TASK INSTRUCTIONS — Retrieve every line of the data holding the word "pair".

[Records from a data collection]
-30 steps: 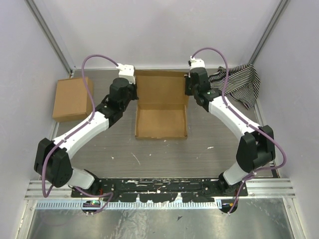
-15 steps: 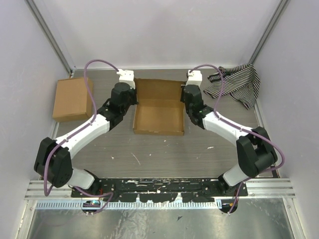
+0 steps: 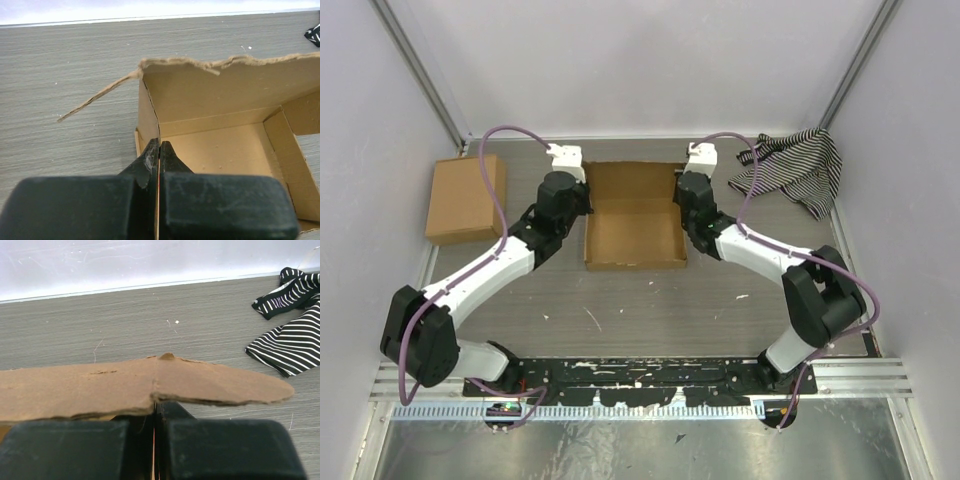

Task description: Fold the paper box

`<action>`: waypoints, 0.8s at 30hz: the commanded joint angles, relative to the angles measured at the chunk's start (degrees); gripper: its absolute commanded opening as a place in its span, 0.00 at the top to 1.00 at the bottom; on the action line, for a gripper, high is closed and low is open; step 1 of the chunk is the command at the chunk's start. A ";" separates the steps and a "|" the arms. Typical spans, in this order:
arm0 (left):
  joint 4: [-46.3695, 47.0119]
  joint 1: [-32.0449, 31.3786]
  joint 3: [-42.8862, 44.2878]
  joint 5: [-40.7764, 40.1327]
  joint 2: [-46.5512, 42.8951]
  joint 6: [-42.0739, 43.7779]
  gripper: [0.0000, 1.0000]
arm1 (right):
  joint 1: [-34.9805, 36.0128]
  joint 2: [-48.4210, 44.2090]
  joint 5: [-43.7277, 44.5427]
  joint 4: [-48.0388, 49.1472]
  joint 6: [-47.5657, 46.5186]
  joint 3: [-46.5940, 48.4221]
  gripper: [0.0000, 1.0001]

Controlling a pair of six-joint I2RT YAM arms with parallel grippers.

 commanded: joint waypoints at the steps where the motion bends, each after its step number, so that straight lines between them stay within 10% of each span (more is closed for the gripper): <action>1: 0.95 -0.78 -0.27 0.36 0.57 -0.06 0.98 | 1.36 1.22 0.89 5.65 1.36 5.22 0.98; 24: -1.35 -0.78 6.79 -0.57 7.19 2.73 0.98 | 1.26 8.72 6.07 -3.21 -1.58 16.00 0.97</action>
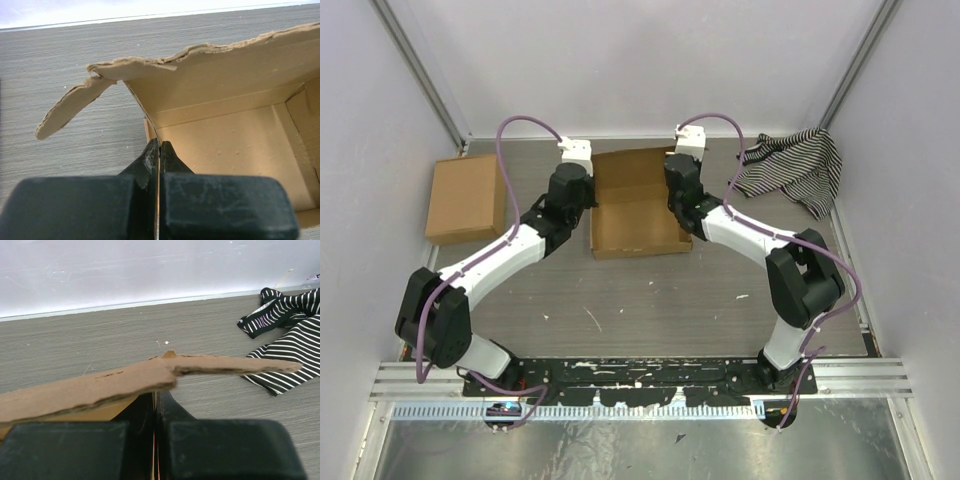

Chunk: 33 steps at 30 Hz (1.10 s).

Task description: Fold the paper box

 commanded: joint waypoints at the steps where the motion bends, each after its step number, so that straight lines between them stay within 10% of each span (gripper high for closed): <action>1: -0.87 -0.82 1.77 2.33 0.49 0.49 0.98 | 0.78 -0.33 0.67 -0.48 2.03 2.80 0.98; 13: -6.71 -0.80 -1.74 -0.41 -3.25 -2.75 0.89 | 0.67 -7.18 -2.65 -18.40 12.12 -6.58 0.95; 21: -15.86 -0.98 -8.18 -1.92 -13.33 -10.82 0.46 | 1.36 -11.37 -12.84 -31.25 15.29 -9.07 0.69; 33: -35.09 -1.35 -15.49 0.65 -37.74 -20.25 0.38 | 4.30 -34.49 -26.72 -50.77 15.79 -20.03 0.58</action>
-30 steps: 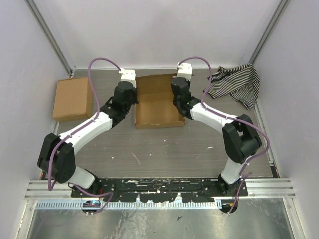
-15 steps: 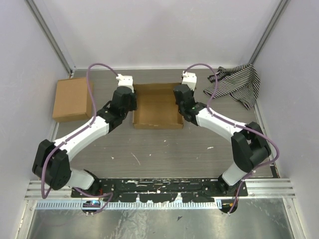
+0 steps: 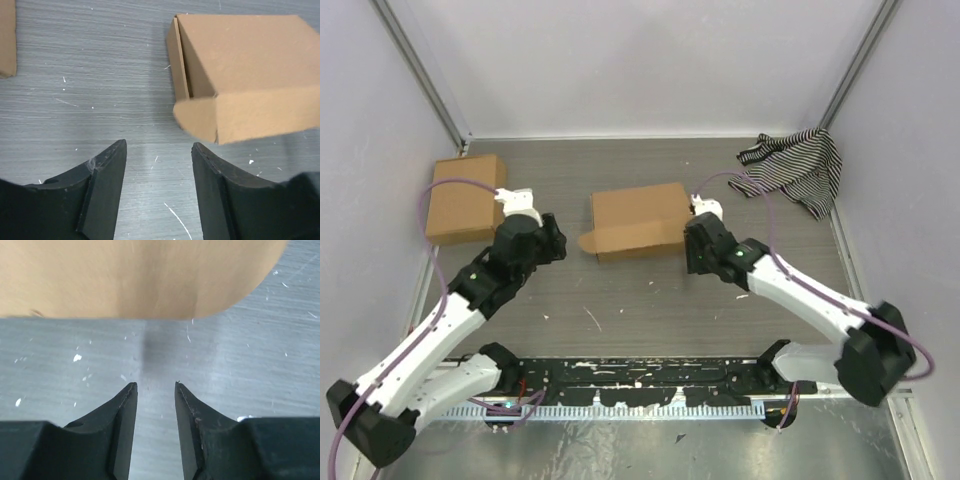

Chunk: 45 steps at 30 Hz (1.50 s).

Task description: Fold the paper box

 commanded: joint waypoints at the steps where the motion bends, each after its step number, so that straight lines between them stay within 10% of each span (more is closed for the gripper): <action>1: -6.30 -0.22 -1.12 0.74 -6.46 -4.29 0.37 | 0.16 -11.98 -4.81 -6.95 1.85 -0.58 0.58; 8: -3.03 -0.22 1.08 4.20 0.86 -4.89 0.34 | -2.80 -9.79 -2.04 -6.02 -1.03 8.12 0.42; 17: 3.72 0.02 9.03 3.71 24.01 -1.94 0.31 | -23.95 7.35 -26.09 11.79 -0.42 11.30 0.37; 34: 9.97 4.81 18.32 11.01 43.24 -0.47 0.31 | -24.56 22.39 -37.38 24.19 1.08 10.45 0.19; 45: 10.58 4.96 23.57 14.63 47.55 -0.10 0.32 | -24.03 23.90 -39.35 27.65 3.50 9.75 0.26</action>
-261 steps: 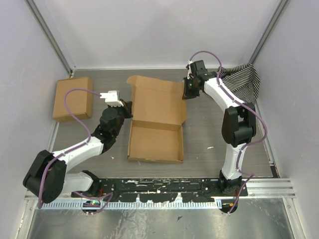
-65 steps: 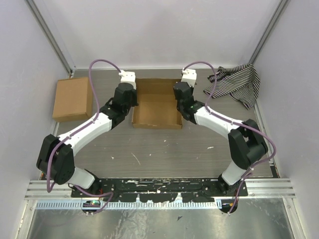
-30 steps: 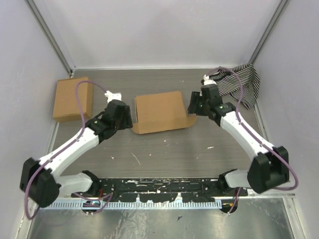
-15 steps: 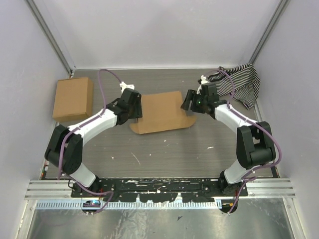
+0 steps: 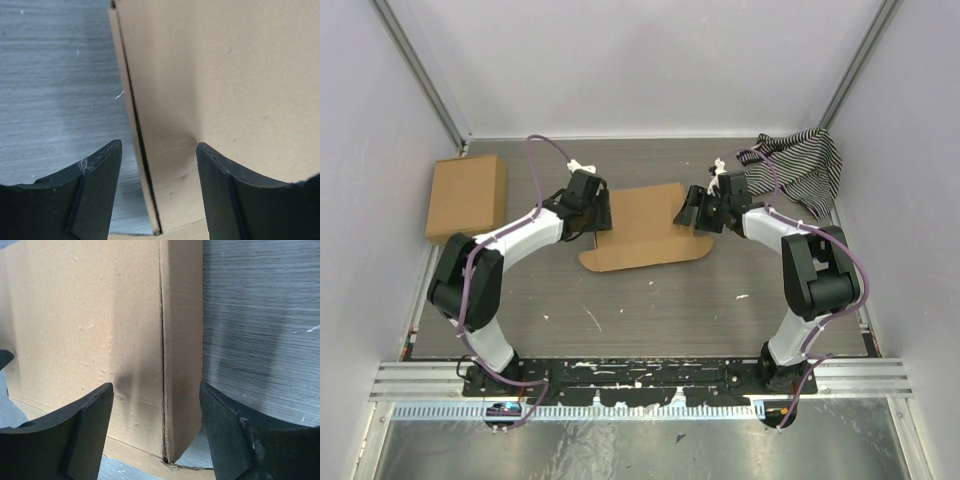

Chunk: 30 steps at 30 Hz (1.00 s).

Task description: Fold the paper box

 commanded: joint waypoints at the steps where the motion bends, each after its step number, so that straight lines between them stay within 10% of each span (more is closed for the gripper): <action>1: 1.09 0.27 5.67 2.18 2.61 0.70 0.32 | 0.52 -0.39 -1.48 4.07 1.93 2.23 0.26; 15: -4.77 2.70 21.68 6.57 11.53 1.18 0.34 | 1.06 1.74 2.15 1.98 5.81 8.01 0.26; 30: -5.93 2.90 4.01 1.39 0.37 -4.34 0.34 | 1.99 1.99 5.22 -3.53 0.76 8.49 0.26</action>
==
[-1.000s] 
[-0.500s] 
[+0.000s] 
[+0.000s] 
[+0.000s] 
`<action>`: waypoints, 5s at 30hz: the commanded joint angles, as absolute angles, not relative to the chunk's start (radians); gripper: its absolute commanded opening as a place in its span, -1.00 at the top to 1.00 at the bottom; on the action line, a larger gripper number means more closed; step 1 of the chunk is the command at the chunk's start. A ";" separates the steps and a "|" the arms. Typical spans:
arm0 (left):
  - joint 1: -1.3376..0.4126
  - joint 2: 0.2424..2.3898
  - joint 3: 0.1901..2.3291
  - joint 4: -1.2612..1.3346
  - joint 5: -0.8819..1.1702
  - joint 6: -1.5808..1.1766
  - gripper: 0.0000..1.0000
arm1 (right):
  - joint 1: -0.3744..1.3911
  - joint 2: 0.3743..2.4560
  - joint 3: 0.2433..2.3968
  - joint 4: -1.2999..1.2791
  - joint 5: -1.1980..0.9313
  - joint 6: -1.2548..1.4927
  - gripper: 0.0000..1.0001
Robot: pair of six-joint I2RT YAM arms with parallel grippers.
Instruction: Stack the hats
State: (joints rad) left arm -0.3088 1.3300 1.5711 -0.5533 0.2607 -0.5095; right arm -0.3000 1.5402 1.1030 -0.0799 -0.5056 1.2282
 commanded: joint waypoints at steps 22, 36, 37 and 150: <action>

SOLUTION TO THE PROBLEM —
Controlling a pair of six-joint I2RT YAM arms with parallel grippers.
Robot: pair of six-joint I2RT YAM arms with parallel grippers.

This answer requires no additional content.